*** Opening of Given information ***

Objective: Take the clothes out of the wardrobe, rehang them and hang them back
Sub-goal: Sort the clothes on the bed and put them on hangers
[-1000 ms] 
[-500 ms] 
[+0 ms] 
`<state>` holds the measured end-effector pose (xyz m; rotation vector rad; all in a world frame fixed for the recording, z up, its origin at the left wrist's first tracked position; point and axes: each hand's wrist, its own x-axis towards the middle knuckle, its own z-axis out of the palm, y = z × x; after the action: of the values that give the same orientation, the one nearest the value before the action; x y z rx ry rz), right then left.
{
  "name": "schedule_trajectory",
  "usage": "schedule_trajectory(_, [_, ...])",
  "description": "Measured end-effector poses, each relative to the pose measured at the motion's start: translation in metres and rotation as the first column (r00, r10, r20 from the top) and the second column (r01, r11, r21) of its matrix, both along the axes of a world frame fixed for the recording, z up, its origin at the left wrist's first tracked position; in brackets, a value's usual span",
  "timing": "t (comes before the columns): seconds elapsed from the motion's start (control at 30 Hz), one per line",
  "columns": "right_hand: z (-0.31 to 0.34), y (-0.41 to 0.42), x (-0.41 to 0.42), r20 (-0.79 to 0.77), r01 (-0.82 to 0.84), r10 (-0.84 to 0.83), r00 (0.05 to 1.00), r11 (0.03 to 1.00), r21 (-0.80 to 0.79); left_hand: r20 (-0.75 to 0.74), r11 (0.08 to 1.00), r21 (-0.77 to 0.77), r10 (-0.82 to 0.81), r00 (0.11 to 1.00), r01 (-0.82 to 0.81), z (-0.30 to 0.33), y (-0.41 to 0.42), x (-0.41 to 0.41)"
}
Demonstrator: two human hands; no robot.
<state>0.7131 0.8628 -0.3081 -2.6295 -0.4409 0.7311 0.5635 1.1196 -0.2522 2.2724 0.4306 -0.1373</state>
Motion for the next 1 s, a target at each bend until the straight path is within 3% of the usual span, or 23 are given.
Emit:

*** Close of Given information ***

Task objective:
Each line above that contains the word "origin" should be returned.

Result of the task:
`<state>` holds the measured end-effector pose (xyz m; rotation vector rad; all in a world frame fixed for the recording, z up, its origin at the left wrist's first tracked position; point and axes: each hand's wrist, its own x-axis towards the middle knuckle, its own z-axis out of the palm, y = z × x; after the action: of the values that give the same orientation, the one nearest the value before the action; x y z rx ry rz), right then left.
  "description": "Measured end-effector poses, each relative to the pose measured at the motion's start: translation in metres and rotation as the first column (r00, r10, r20 from the top) and the second column (r01, r11, r21) of its matrix, both along the axes of a world frame fixed for the recording, z up, its origin at the left wrist's first tracked position; in brackets, a value's usual span",

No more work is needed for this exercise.